Meski demikian, menurut Ketua LSM Ketua Poros Pemuda Indonesia (PPI) Provinsi Lampung tersebut, KPU Bandarlampung tak bisa serta merta menghilangkan tanggungjawab. Misalnya terkait anggaran dana lomba maskot serta acara jalan sehat launching maskot dan jingle Pilkada yang pasti menguras anggaran keuangan negara.

“Jika begini sia-sia semua. Anggaran negara, uang rakyat terbuang dihambur-hamburkan percuma untuk pengadaan dan launching maskot pilkada yang akhirnya tak digunakan. Karenanya sudah sepantasnya aparat penegak hukum, baik Kejati-Polda lampung, atau Kejari- Polresta Bandarlampung mengusut penggunaan anggaran KPU Bandarlampung,” tegas Hengki Irawan.
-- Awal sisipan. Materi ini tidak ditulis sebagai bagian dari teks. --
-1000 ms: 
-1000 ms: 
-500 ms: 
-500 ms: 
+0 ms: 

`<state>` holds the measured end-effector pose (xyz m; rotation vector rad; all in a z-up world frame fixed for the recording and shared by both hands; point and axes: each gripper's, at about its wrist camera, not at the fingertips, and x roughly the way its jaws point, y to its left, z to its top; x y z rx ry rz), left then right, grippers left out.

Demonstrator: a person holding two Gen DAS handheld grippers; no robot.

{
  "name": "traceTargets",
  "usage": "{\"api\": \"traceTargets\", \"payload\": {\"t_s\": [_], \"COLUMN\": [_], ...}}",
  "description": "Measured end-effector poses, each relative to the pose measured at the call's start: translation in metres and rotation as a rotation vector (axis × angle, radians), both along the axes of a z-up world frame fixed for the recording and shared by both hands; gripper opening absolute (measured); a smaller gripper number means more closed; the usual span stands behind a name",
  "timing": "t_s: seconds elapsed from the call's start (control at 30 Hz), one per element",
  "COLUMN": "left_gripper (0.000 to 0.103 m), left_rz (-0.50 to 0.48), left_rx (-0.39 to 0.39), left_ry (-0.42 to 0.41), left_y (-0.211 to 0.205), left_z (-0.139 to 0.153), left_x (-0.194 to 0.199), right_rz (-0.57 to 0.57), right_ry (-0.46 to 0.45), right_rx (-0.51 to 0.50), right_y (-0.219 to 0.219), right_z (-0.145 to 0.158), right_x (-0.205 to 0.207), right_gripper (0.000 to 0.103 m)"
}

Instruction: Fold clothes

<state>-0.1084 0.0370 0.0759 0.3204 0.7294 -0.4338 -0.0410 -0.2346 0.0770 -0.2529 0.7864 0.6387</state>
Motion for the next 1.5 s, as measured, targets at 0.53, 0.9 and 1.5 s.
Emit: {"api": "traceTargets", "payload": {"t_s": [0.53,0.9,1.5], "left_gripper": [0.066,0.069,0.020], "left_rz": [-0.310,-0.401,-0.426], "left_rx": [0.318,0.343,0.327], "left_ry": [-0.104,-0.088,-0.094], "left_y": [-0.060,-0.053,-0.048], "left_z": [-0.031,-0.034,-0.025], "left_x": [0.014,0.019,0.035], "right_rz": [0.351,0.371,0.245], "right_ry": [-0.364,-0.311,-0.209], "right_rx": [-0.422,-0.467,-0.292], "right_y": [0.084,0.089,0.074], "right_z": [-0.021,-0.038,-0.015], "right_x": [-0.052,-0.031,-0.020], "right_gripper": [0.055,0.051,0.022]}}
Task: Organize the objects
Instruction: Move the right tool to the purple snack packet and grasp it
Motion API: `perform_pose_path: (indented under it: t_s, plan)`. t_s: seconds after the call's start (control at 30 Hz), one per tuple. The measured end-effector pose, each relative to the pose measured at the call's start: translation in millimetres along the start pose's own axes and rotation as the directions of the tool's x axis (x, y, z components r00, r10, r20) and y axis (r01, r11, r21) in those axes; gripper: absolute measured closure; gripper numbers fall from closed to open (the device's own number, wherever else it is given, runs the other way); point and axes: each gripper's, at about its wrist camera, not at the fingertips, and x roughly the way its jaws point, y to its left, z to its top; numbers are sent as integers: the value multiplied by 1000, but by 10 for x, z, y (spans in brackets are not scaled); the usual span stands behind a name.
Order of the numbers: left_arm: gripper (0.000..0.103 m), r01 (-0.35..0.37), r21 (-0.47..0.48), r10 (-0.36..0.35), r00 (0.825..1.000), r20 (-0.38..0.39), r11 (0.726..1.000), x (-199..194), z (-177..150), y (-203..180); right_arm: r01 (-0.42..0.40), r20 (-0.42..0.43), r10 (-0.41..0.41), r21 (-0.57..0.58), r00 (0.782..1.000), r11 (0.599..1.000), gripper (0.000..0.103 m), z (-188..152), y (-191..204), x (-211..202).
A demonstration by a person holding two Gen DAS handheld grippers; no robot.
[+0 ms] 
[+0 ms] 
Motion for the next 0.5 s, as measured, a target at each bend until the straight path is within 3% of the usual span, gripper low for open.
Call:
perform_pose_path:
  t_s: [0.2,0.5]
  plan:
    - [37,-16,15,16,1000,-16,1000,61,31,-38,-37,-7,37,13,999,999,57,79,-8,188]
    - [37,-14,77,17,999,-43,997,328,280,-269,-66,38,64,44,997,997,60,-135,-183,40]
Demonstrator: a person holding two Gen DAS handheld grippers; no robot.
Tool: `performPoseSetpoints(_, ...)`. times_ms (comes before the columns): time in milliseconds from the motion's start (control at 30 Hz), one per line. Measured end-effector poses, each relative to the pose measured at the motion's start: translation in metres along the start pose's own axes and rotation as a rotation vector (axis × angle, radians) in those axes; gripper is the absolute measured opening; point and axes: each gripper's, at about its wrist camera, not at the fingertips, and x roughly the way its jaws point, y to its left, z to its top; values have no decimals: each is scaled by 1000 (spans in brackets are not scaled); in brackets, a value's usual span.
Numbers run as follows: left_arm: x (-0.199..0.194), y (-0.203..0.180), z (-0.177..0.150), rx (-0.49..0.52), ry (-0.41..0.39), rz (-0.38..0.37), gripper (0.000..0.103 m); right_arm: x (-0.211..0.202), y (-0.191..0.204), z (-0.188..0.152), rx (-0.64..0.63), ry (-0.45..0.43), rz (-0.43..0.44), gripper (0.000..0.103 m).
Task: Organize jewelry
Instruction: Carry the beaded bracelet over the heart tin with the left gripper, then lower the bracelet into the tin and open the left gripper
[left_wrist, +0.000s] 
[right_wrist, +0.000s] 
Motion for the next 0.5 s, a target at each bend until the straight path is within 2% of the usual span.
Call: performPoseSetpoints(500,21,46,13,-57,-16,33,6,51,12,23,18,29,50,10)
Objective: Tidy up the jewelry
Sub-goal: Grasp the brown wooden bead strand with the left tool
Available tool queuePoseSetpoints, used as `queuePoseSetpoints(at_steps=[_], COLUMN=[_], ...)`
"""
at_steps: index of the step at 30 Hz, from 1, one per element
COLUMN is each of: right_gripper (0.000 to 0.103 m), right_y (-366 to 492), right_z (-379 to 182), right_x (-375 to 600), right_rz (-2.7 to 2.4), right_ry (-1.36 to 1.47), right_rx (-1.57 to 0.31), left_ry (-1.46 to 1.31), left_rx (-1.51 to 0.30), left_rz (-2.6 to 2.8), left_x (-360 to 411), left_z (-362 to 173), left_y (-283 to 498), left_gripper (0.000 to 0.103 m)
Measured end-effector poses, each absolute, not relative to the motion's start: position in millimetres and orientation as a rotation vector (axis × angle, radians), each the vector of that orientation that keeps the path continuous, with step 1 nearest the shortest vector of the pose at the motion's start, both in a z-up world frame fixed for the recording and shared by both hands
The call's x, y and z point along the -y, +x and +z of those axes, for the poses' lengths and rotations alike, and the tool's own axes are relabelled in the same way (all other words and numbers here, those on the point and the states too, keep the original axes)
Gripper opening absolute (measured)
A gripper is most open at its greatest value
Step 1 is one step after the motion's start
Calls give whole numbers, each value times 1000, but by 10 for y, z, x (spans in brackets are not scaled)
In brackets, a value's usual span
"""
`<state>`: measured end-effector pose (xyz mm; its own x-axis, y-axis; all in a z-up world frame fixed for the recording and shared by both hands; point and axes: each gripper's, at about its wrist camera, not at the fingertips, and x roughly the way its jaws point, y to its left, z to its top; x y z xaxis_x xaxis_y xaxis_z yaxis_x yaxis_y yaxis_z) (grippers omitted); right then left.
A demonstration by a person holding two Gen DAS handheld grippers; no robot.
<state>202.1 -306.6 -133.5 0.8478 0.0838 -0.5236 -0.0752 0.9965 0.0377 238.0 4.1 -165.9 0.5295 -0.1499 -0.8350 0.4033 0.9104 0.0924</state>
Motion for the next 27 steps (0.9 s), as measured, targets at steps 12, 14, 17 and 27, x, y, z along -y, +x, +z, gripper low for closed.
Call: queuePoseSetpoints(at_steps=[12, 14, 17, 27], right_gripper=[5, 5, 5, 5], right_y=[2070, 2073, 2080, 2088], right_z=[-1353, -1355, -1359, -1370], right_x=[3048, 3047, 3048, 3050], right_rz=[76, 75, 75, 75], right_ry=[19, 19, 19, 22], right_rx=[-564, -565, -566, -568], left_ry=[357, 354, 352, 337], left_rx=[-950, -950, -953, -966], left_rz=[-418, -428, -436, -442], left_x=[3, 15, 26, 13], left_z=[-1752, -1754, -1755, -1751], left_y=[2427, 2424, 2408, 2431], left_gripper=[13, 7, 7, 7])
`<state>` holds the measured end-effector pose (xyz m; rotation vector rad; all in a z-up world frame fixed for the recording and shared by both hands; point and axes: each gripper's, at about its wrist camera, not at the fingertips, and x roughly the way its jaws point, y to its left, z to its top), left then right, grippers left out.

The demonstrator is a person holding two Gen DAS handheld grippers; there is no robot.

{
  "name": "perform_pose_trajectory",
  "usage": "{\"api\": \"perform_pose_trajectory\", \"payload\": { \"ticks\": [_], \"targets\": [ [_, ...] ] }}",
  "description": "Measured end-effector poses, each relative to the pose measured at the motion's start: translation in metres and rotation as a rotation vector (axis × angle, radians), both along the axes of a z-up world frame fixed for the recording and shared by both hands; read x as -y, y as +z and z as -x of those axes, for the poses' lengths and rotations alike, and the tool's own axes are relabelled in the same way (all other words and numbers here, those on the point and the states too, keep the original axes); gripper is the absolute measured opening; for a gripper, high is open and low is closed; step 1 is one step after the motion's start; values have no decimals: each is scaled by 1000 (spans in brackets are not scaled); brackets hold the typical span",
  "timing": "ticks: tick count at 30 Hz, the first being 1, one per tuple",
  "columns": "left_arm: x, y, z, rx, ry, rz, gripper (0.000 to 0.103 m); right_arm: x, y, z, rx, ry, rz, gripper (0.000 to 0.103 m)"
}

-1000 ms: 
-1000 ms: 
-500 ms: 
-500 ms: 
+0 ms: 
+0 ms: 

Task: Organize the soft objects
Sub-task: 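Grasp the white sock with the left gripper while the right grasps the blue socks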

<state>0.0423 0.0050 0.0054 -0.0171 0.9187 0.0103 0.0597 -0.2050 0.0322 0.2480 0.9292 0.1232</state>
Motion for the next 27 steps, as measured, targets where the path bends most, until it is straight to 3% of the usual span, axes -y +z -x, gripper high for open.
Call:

Tak hanya itu. Hengki Irawan meminta DKPP) RI untuk juga memeriksa KPU Bandarlampung terkait etika dan profesionalitas kinerja mereka.

“Bagaimana bisa KPU menggelar lomba menetapkan maskot Pilkada. Lalu mengadakan launching maskot dan jalan sehat meriah dengan anggaran fantastis. Terus kemudian maskot-nya ditiadakan. Ini menunjukan KPU Bandarlampung tak profesional. Untuk diingat anggaran yang dipakai buat itu semua, anggaran negara, uang rakyat, bukan milik nenek moyangnya. Jadi sudah sepantasnya juga DKPP RI pro-aktif memeriksa masalah ini,” pungkasnya.(red)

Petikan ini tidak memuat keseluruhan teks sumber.